March 2020, Melbourne, Australia (Christopher Corneschi, CC BY-SA 4.0)
Depending on the development of the epidemic situation, all countries will try to provide enough food and supplies for themselves, including a ban on exports of certain products. It seems that in the last two or three weeks many European societies have not talked about it. Now is the sowing period and, if Europeans fail to plant everything that can be planted, pessimistic outlooks will prevail. Public space is full of talk of cafes, restaurants and hairdressers, as these are activities that carry a huge health risk but are not important for the overall national budget. Europeans are exhausted on the wrong things.
When European supermarkets were packed and cucumbers and strawberries arrived in January, few heeded warnings that the global concept of food production and distribution was threatened by disaster. “Rich countries have so far had the false feeling that food is always available to them from all over the world, as long as they have money, but such an assumption proves to be very risky in times of crisis like this,” commented for Guardian British agricultural policy expert Tim Lang. British citizens are now advised to turn lawns into “victory gardens”, as in times of food shortages after the World War II. Driven by fears that they will run out of fruits and vegetables imported from the European south, most affected by the virus, the Brits are seriously discussing the need for more arable land and a return to domestic production.

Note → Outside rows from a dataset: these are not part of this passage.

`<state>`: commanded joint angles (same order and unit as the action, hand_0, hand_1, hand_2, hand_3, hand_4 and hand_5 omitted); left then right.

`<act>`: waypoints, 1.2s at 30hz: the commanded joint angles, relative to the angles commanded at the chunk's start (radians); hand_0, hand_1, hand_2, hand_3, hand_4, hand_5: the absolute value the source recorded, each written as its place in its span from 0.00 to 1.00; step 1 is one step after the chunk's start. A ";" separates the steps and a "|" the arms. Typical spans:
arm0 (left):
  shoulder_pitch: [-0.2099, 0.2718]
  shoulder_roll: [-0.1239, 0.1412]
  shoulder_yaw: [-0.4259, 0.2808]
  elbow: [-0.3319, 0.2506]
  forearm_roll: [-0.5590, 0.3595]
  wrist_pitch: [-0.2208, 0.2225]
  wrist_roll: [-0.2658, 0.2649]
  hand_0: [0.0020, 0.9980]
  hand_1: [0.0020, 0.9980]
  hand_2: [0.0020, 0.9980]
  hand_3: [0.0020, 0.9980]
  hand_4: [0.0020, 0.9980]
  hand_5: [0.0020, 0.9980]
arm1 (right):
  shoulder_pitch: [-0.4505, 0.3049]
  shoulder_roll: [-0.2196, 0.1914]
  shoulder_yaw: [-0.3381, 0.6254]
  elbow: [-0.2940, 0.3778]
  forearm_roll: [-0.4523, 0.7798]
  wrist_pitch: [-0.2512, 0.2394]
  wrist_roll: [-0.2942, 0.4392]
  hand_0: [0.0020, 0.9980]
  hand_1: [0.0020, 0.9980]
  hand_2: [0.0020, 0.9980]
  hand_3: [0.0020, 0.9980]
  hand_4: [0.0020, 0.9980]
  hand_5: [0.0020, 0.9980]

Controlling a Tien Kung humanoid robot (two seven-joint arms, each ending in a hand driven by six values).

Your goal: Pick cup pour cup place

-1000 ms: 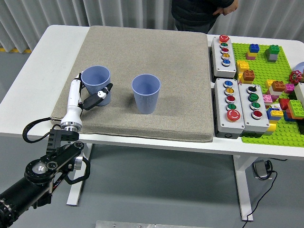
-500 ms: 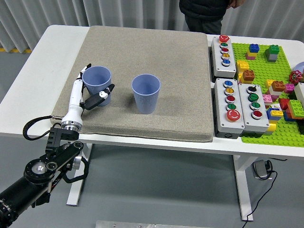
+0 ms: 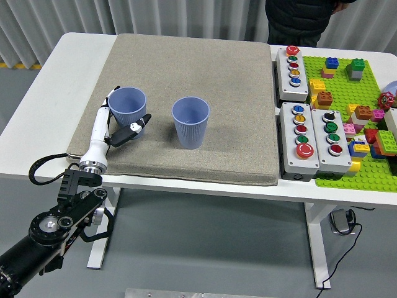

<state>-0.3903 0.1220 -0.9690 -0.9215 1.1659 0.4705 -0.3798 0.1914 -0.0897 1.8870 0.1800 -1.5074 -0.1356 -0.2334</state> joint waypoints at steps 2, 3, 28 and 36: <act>0.008 0.003 -0.009 -0.009 0.012 -0.007 0.006 0.93 0.95 1.00 1.00 0.99 0.45 | 0.000 0.000 0.001 0.000 -0.001 0.000 0.000 0.70 0.63 0.59 0.59 0.00 0.19; 0.024 0.008 -0.024 -0.023 0.032 -0.012 0.011 0.93 0.95 1.00 1.00 0.99 0.45 | 0.000 -0.001 0.001 0.000 -0.004 0.001 0.000 0.70 0.63 0.59 0.59 0.00 0.19; 0.235 0.092 -0.162 -0.249 0.081 -0.023 0.025 0.93 0.96 1.00 1.00 1.00 0.48 | 0.001 -0.005 0.013 0.000 -0.014 0.005 0.002 0.70 0.63 0.58 0.59 0.00 0.19; 0.238 0.105 -0.252 -0.350 0.012 -0.028 0.016 0.93 0.95 1.00 1.00 1.00 0.51 | -0.001 -0.005 0.013 0.000 -0.014 0.005 0.002 0.70 0.63 0.59 0.59 0.00 0.19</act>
<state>-0.1520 0.2269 -1.2207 -1.2716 1.1776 0.4420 -0.3637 0.1907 -0.0945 1.9000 0.1800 -1.5217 -0.1308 -0.2312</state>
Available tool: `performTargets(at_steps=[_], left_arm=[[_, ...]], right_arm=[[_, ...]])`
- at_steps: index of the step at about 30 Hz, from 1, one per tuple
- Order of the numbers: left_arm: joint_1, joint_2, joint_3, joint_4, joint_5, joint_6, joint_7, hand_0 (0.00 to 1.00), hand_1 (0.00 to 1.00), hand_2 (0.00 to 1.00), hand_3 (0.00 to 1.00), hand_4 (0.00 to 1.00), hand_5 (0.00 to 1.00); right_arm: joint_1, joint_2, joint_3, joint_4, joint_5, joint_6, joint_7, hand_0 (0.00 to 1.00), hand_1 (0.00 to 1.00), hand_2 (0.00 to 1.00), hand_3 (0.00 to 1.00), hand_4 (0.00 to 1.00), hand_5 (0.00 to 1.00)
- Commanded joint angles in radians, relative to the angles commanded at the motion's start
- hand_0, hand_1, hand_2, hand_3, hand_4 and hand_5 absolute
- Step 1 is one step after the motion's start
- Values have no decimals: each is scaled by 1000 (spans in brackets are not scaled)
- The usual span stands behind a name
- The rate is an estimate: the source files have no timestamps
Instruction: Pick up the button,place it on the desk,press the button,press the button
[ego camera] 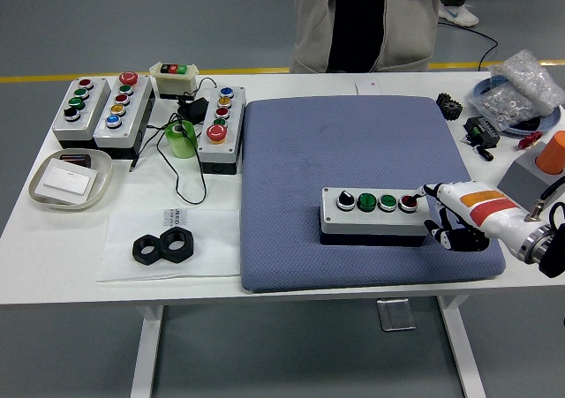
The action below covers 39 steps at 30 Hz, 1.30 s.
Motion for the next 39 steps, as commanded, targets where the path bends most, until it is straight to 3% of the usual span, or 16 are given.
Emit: performTargets(at_steps=[7,19,39], left_arm=[[1,1,0,0,3,-1,1,747,826,857,823,622,998],[-5,2,14,-1,-18,-1,-5,746,825,856,823,623,998],[-7,1,14,-1,-19,-1,-4,744,825,856,824,623,998]], right_arm=[[13,11,-11,36,-2,-19,2,268,55,173,721,513,2],[60,68,-66,-9,-11,-18,0,266,54,172,722,510,2],[57,63,-95,-48,-12,6,-8,273,57,174,725,510,2]])
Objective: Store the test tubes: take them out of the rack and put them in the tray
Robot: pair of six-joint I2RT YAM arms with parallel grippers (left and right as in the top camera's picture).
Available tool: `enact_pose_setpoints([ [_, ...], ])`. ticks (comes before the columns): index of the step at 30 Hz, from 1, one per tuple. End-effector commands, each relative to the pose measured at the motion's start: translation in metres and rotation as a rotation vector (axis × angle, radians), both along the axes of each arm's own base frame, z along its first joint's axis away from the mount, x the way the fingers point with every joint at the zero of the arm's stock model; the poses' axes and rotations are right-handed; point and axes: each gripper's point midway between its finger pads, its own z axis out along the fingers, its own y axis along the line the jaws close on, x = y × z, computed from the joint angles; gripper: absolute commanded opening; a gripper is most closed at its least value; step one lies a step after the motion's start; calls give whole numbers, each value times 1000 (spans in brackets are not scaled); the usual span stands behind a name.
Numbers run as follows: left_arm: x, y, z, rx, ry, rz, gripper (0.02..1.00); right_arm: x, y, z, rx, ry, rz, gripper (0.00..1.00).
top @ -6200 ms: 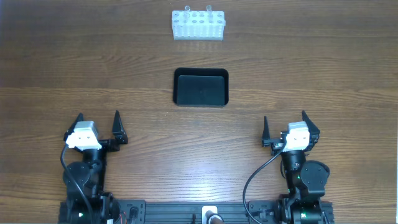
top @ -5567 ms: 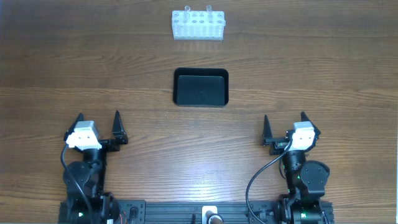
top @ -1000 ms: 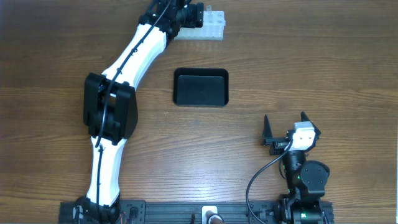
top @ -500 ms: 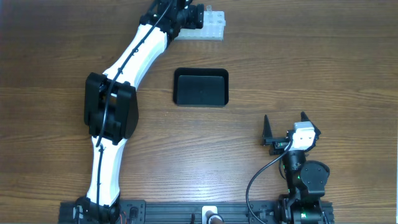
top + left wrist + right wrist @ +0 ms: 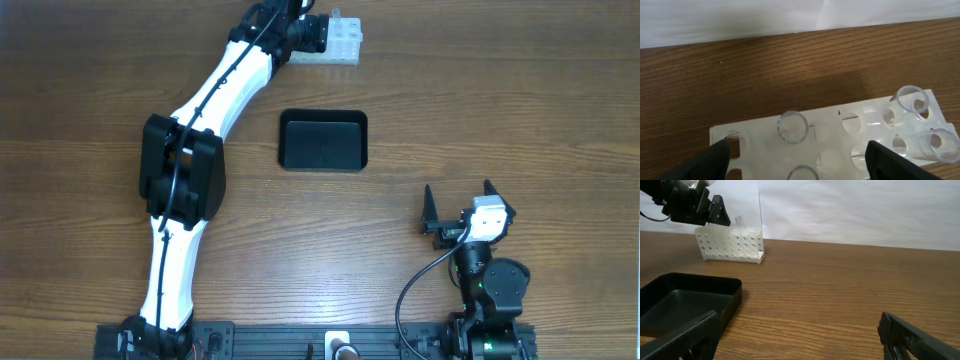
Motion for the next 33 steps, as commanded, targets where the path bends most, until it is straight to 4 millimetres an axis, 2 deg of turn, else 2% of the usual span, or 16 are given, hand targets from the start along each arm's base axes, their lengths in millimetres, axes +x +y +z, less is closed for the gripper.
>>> enact_pose_setpoints([
  [1,3,-2,-5,21,-4,-11,787,0,1,-2,4,0,9,993],
  [5,3,-4,-6,21,-3,-13,614,0,1,-2,4,0,9,991],
  [18,3,-4,-6,19,-3,-12,294,0,1,-2,4,0,9,991],
  [25,3,-4,-5,18,-4,-12,196,0,1,-2,4,0,9,993],
  [33,6,-4,4,18,-18,-7,97,0,1,-2,4,0,9,993],
])
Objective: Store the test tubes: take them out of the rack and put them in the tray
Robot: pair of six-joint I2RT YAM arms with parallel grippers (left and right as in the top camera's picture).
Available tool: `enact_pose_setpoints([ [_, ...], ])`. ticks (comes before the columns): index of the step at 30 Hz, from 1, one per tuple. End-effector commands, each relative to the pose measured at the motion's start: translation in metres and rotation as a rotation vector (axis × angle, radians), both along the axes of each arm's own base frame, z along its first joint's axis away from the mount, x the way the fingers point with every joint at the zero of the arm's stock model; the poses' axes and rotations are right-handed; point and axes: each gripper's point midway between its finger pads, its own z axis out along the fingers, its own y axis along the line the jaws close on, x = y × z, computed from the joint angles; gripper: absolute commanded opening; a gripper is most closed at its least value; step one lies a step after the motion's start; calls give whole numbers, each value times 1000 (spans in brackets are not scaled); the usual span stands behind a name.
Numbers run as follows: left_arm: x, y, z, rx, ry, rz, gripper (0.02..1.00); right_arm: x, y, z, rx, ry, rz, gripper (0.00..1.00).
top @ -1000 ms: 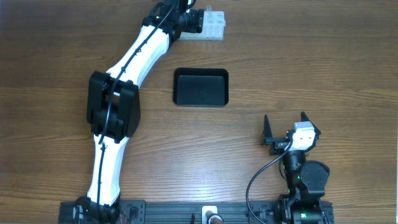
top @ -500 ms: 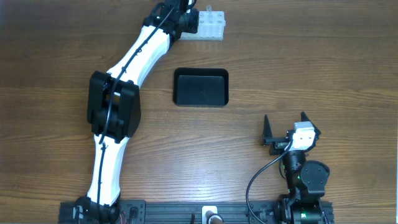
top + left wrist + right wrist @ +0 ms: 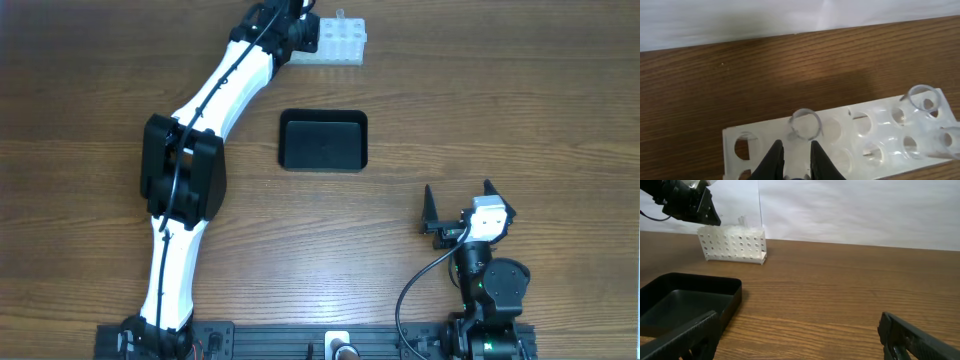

The United Nations Food and Agriculture Organization (FAO) has warned of potential food shortages in the world, as some countries have introduced protectionist measures, including a ban on exports of certain products to meet growth, as part of measures to combat the COVID-19 pandemic. „The worst that can happen is for governments to restrict the flow of food,” Maximo Torrero, the FAO’s chief economist, told The Guardian at the end of March, adding that „we may soon face the consequences of such moves.”
“Food nationalism” has started, countries are closing down: Serbia is stopping the export of sunflower oil, Russia has suspended exports of buckwheat and other cereals on March 20th, and neighboring Kazakhstan has followed the Russian example and imposed restrictions on exports of wheat flour, buckwheat, sugar, several vegetables and sunflower oil. Vietnam stopped exporting rice. The British regret that they have destroyed the network of local infrastructure for the supply of home-made food with imports. Experts interpret this as a psychological response to the crisis, which is not caused by a lack of food, but by fear, and in fear, people do not listen to the call for solidarity. Judging by the empty shelves, the citizens of the countries where most foods were bought and the most were thrown away are in the greatest fear. Now, when some countries are loosening strict protective measures, they are starting to think about how much the coronavirus will change the world, especially their table.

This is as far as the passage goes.